◆ SUPPLIED DATA:
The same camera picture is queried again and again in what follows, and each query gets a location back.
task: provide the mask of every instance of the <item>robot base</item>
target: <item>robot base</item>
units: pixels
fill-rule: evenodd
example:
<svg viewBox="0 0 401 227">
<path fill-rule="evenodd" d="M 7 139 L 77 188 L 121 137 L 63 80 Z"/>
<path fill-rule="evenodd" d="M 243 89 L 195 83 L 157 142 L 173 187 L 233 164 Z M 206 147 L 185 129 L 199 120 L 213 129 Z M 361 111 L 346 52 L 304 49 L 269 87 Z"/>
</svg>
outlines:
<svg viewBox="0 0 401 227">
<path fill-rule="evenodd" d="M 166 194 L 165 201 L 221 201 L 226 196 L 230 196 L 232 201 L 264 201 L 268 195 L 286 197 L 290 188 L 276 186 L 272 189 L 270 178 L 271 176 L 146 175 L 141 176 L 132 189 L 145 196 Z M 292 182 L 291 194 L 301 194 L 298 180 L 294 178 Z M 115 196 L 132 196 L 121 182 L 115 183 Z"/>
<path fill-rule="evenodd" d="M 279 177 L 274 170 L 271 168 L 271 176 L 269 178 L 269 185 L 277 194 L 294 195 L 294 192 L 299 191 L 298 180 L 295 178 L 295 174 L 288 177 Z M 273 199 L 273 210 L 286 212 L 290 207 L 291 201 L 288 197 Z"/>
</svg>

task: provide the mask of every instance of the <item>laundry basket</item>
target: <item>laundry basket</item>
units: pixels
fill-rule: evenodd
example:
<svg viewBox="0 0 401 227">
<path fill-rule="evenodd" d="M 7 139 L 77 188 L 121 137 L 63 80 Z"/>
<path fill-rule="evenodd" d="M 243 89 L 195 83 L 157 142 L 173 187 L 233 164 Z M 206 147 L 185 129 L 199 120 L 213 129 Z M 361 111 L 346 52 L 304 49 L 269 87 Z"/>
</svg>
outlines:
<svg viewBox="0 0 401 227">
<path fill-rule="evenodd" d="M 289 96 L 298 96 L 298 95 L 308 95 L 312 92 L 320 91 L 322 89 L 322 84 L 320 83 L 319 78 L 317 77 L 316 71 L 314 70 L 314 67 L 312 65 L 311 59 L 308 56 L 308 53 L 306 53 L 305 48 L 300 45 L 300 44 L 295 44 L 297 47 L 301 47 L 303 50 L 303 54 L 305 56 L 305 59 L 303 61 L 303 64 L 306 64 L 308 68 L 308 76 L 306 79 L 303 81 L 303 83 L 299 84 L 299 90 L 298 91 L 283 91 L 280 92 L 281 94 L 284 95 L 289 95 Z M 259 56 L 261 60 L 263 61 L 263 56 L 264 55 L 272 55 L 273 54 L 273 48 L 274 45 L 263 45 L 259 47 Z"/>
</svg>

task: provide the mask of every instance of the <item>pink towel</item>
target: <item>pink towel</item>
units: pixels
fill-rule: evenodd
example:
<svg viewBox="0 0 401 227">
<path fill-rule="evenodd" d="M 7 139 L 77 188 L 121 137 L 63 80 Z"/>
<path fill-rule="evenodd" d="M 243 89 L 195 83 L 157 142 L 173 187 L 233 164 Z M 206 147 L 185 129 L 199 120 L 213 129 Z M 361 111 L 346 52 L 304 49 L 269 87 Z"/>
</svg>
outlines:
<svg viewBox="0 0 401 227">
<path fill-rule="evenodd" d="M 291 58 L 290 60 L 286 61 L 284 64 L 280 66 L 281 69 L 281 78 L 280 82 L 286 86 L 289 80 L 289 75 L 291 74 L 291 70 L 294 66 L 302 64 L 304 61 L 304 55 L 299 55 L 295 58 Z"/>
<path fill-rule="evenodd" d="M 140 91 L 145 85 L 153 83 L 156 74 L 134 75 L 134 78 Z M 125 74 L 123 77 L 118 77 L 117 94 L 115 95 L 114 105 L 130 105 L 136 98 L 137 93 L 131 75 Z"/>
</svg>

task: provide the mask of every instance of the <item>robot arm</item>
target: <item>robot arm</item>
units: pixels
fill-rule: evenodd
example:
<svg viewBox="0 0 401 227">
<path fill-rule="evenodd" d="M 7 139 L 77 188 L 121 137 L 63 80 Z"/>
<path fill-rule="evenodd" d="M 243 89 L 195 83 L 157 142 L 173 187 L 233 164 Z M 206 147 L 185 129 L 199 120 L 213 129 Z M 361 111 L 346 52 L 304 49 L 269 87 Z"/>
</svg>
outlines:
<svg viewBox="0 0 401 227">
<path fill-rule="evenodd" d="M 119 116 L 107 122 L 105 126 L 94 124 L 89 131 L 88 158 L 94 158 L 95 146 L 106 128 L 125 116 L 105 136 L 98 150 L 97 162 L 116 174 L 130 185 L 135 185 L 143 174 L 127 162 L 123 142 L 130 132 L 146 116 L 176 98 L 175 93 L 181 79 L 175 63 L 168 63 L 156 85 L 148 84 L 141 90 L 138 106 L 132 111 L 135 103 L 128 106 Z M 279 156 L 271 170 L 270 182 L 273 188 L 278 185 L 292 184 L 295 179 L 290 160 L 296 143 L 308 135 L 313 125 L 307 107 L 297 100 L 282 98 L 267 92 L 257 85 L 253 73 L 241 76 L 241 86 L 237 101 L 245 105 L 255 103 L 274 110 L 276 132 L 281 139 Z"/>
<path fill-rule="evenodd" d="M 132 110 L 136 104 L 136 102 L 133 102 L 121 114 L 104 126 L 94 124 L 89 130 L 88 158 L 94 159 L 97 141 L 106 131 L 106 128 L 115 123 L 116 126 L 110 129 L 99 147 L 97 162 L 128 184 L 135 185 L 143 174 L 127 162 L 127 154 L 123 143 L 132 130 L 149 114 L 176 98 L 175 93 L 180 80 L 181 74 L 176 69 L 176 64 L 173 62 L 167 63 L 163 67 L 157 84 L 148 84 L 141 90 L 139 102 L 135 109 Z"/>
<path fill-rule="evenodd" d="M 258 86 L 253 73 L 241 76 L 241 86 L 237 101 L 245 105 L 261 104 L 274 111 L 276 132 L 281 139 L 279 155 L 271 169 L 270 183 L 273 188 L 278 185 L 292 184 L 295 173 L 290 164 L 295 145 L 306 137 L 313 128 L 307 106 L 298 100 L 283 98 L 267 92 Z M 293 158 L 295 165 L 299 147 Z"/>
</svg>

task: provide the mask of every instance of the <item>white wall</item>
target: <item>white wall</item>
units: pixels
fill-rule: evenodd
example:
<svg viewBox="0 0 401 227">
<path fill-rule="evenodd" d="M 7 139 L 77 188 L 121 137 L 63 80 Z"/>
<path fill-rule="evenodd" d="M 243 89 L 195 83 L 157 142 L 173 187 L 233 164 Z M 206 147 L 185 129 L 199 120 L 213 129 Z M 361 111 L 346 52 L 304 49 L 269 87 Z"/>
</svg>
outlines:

◆ WORK ITEM: Whatever appears in the listing above, write it down again exactly.

◆ RESPONSE TO THE EXERCISE:
The same camera picture is queried again and again in what follows, and each query gets a location back.
task: provide the mask of every instance of the <item>robot base</item>
target: <item>robot base</item>
units: pixels
fill-rule: evenodd
example:
<svg viewBox="0 0 401 227">
<path fill-rule="evenodd" d="M 7 139 L 77 188 L 121 137 L 63 80 Z"/>
<path fill-rule="evenodd" d="M 243 89 L 195 83 L 157 142 L 173 187 L 233 164 Z M 206 147 L 185 129 L 199 120 L 213 129 Z M 361 111 L 346 52 L 304 49 L 269 87 Z"/>
</svg>
outlines:
<svg viewBox="0 0 401 227">
<path fill-rule="evenodd" d="M 166 194 L 165 201 L 221 201 L 226 196 L 230 196 L 232 201 L 264 201 L 268 195 L 286 197 L 290 188 L 276 186 L 272 189 L 270 178 L 271 176 L 146 175 L 141 176 L 132 189 L 145 196 Z M 292 182 L 291 194 L 301 194 L 298 180 L 294 178 Z M 115 196 L 132 196 L 121 182 L 115 183 Z"/>
<path fill-rule="evenodd" d="M 279 177 L 274 170 L 271 168 L 271 176 L 269 178 L 269 185 L 277 194 L 294 195 L 294 192 L 299 191 L 298 180 L 295 178 L 295 174 L 288 177 Z M 273 199 L 273 210 L 286 212 L 290 207 L 291 201 L 288 197 Z"/>
</svg>

task: provide the mask of every instance of the <item>laundry basket</item>
target: <item>laundry basket</item>
units: pixels
fill-rule: evenodd
example:
<svg viewBox="0 0 401 227">
<path fill-rule="evenodd" d="M 7 139 L 77 188 L 121 137 L 63 80 Z"/>
<path fill-rule="evenodd" d="M 243 89 L 195 83 L 157 142 L 173 187 L 233 164 Z M 206 147 L 185 129 L 199 120 L 213 129 Z M 361 111 L 346 52 L 304 49 L 269 87 Z"/>
</svg>
outlines:
<svg viewBox="0 0 401 227">
<path fill-rule="evenodd" d="M 289 96 L 298 96 L 298 95 L 308 95 L 312 92 L 320 91 L 322 89 L 322 84 L 320 83 L 319 78 L 317 77 L 316 71 L 314 70 L 314 67 L 312 65 L 311 59 L 308 56 L 308 53 L 306 53 L 305 48 L 300 45 L 300 44 L 295 44 L 297 47 L 301 47 L 303 50 L 303 54 L 305 56 L 305 59 L 303 61 L 303 64 L 306 64 L 308 68 L 308 76 L 306 79 L 303 81 L 303 83 L 299 84 L 299 90 L 298 91 L 283 91 L 280 92 L 281 94 L 284 95 L 289 95 Z M 259 56 L 261 60 L 263 61 L 263 56 L 264 55 L 272 55 L 273 54 L 273 48 L 274 45 L 263 45 L 259 47 Z"/>
</svg>

task: provide the mask of every instance of the <item>pink towel</item>
target: <item>pink towel</item>
units: pixels
fill-rule: evenodd
example:
<svg viewBox="0 0 401 227">
<path fill-rule="evenodd" d="M 7 139 L 77 188 L 121 137 L 63 80 Z"/>
<path fill-rule="evenodd" d="M 243 89 L 195 83 L 157 142 L 173 187 L 233 164 Z M 206 147 L 185 129 L 199 120 L 213 129 Z M 361 111 L 346 52 L 304 49 L 269 87 Z"/>
</svg>
outlines:
<svg viewBox="0 0 401 227">
<path fill-rule="evenodd" d="M 291 58 L 290 60 L 286 61 L 284 64 L 280 66 L 281 69 L 281 78 L 280 82 L 286 86 L 289 80 L 289 75 L 291 74 L 291 70 L 294 66 L 302 64 L 304 61 L 304 55 L 299 55 L 295 58 Z"/>
<path fill-rule="evenodd" d="M 140 91 L 145 85 L 153 83 L 156 74 L 134 75 L 134 78 Z M 125 74 L 123 77 L 118 77 L 117 94 L 115 95 L 114 105 L 130 105 L 136 98 L 137 93 L 131 75 Z"/>
</svg>

task: provide the mask of every instance of the <item>robot arm</item>
target: <item>robot arm</item>
units: pixels
fill-rule: evenodd
example:
<svg viewBox="0 0 401 227">
<path fill-rule="evenodd" d="M 7 139 L 77 188 L 121 137 L 63 80 Z"/>
<path fill-rule="evenodd" d="M 243 89 L 195 83 L 157 142 L 173 187 L 233 164 Z M 206 147 L 185 129 L 199 120 L 213 129 Z M 361 111 L 346 52 L 304 49 L 269 87 Z"/>
</svg>
outlines:
<svg viewBox="0 0 401 227">
<path fill-rule="evenodd" d="M 119 116 L 107 122 L 105 126 L 94 124 L 89 131 L 88 158 L 94 158 L 95 146 L 106 128 L 125 116 L 105 136 L 98 150 L 97 162 L 116 174 L 130 185 L 135 185 L 143 174 L 127 162 L 123 142 L 130 132 L 146 116 L 176 98 L 175 93 L 181 79 L 175 63 L 168 63 L 156 85 L 148 84 L 141 90 L 138 106 L 132 111 L 135 103 L 128 106 Z M 279 156 L 271 170 L 270 182 L 273 188 L 278 185 L 292 184 L 295 179 L 290 160 L 296 143 L 308 135 L 313 125 L 307 107 L 297 100 L 282 98 L 267 92 L 257 85 L 253 73 L 241 76 L 241 86 L 237 101 L 245 105 L 255 103 L 274 110 L 276 132 L 281 139 Z"/>
<path fill-rule="evenodd" d="M 132 110 L 136 104 L 136 102 L 133 102 L 121 114 L 104 126 L 94 124 L 89 130 L 88 158 L 94 159 L 97 141 L 106 131 L 106 128 L 115 123 L 116 126 L 110 129 L 99 147 L 97 162 L 128 184 L 135 185 L 143 174 L 127 162 L 127 154 L 123 143 L 132 130 L 149 114 L 176 98 L 175 93 L 180 80 L 181 74 L 176 69 L 176 64 L 173 62 L 167 63 L 163 67 L 157 84 L 148 84 L 141 90 L 139 102 L 135 109 Z"/>
<path fill-rule="evenodd" d="M 258 86 L 253 73 L 241 76 L 241 86 L 237 101 L 245 105 L 261 104 L 274 111 L 276 132 L 281 139 L 279 155 L 271 169 L 270 183 L 273 188 L 278 185 L 292 184 L 295 173 L 290 164 L 295 145 L 306 137 L 313 128 L 307 106 L 298 100 L 283 98 L 267 92 Z M 293 158 L 295 165 L 299 147 Z"/>
</svg>

task: provide the mask of every instance of the <item>white wall</item>
target: <item>white wall</item>
units: pixels
fill-rule: evenodd
example:
<svg viewBox="0 0 401 227">
<path fill-rule="evenodd" d="M 7 139 L 77 188 L 121 137 L 63 80 Z"/>
<path fill-rule="evenodd" d="M 243 89 L 195 83 L 157 142 L 173 187 L 233 164 Z M 206 147 L 185 129 L 199 120 L 213 129 Z M 361 111 L 346 52 L 304 49 L 269 87 Z"/>
</svg>
outlines:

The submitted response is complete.